Some Pueblo-area leaders say higher water levels increase sedimentation and the amount of dirty water used for agriculture. These arguments have helped stall federal approval of a new water pipeline from Pueblo Reservoir; opponents argue it will return even more water down Fountain Creek.

A number of cities and agencies are conducting a study to determine how to help the Fountain Creek watershed deal with increasing flows. That is expected to be finished in 2007 and is likely to force some sort of action on storm water control.

Most leaders, however, don’t want to wait that long. Colorado Springs city staffers have been investigating how to pay for storm water repairs for more than a year.

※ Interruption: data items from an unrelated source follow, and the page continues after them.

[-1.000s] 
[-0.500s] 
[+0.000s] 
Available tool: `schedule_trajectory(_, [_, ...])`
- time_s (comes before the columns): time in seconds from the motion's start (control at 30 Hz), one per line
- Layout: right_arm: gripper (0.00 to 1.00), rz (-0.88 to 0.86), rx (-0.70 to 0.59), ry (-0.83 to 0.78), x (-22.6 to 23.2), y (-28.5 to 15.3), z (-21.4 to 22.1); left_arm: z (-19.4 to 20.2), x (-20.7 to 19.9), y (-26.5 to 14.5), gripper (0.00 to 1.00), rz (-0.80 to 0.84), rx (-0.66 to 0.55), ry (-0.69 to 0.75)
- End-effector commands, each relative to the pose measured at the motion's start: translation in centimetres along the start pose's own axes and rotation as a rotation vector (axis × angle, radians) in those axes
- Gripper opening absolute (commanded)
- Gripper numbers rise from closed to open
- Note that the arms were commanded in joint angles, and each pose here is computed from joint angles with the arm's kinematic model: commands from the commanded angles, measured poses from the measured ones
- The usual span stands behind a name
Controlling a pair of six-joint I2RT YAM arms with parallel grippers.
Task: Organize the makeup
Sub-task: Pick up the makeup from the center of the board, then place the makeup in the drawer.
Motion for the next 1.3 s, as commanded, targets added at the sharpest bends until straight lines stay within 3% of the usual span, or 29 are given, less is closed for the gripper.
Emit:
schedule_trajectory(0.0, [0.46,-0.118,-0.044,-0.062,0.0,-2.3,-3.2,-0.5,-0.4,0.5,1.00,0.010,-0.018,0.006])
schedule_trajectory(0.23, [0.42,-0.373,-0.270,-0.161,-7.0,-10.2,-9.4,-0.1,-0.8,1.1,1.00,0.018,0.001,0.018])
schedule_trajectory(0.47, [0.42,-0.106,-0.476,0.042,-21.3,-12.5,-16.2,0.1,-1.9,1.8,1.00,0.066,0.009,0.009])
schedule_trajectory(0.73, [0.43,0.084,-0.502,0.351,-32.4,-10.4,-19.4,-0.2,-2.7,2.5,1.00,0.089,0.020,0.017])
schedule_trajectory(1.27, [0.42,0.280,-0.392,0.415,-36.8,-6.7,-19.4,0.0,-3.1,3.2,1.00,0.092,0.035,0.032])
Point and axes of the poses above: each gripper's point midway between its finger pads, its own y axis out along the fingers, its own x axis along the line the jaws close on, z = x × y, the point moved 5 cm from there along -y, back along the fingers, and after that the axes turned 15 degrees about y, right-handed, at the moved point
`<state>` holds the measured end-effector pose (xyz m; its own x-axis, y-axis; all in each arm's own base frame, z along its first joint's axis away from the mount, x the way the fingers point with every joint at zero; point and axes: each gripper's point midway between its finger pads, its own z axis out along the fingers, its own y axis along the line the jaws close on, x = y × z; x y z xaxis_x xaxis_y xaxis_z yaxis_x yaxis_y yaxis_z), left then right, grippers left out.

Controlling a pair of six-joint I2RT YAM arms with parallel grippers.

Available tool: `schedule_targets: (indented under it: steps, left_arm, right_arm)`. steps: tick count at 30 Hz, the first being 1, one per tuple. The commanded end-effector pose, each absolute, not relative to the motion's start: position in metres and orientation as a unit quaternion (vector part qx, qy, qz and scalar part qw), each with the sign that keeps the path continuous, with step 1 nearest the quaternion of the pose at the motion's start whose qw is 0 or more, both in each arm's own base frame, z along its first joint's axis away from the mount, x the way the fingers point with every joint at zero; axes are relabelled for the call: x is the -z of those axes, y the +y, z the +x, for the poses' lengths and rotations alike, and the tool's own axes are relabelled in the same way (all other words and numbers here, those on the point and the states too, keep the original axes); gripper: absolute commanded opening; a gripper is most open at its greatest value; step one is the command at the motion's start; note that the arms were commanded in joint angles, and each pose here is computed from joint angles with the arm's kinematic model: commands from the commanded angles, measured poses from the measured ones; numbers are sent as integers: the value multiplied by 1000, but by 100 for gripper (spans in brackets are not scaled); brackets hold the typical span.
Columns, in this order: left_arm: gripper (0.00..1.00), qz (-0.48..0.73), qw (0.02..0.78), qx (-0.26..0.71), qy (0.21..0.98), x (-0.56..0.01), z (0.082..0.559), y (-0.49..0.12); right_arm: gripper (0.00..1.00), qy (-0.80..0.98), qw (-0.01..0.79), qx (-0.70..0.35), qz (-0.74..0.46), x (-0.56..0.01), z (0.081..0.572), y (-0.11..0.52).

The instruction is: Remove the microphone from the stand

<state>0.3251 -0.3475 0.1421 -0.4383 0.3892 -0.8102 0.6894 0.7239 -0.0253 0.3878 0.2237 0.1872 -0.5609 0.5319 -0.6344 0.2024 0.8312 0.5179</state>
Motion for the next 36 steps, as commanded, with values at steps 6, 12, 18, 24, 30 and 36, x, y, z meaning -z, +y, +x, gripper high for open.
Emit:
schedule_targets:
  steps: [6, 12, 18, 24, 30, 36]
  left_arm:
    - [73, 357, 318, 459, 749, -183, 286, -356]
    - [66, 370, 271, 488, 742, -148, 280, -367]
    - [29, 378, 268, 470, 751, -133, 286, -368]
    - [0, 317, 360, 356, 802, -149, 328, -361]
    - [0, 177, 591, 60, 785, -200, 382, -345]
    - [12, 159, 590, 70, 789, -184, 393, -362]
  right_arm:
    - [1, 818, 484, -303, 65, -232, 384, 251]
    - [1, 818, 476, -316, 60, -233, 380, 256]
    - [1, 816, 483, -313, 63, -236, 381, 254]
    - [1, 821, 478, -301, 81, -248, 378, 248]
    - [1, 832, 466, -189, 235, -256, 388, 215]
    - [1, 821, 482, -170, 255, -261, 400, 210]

Their tentative answer is to create a storm water drainage enterprise, a mechanism by which the government could collect fees from property owners and use them for repairs. El Paso County, which has an estimated $100 million backlog, is interested in being involved.

City Council members considered the enterprise in 1997 but dropped the idea when they became convinced that residents didn’t know enough about it to support it.

The Citizens Transportation Advisory Board recommended its creation recently after looking at drainage and deciding that a new source of funding is needed to deal with it.

No one has devised a formula for the enterprise yet, but it probably would involve a fee per acre of property that can’t absorb rain, assessed on a utility bill or property-tax bill.

Cities such as Pueblo and Woodland Park implemented a similar fee, though some officials feel it would be more appropriate to put it to a vote. Either way, there will be opponents.

County Commissioner Douglas Bruce called the idea “a tax on the rain.” Unlike utility charges for water or electricity that are based on how much of a product a customer uses, residents will have no choice on how much they would pay for this fee, he said.

Limited-growth activist Dave Gardner also questioned whether all citizens should foot the bill for repairs before developers are made to pay more. After all, buildings and paved surfaces cause storm water problems, he said.

“It’s probably going to be unavoidable that everyone is going to have to ante up,” Gardner said.

“But as we expanded the town into each new subdivision, it would have been smart to assess the costs needed for storm water drainage.”

Transportation advisory board member Anne Oatman Gardner said that bashing growth won’t help prevent flooding.

The city budget, which has paid for road maintenance and other costs of growth, hasn’t helped storm water drainage, she said.

City and county elected officials are planning to discuss the enterprise idea at a June 21 meeting.

Most officials say a decision can’t be put off this time as it was in 1997. If it is, the system will continue to deteriorate and put roads and homes in danger, they say.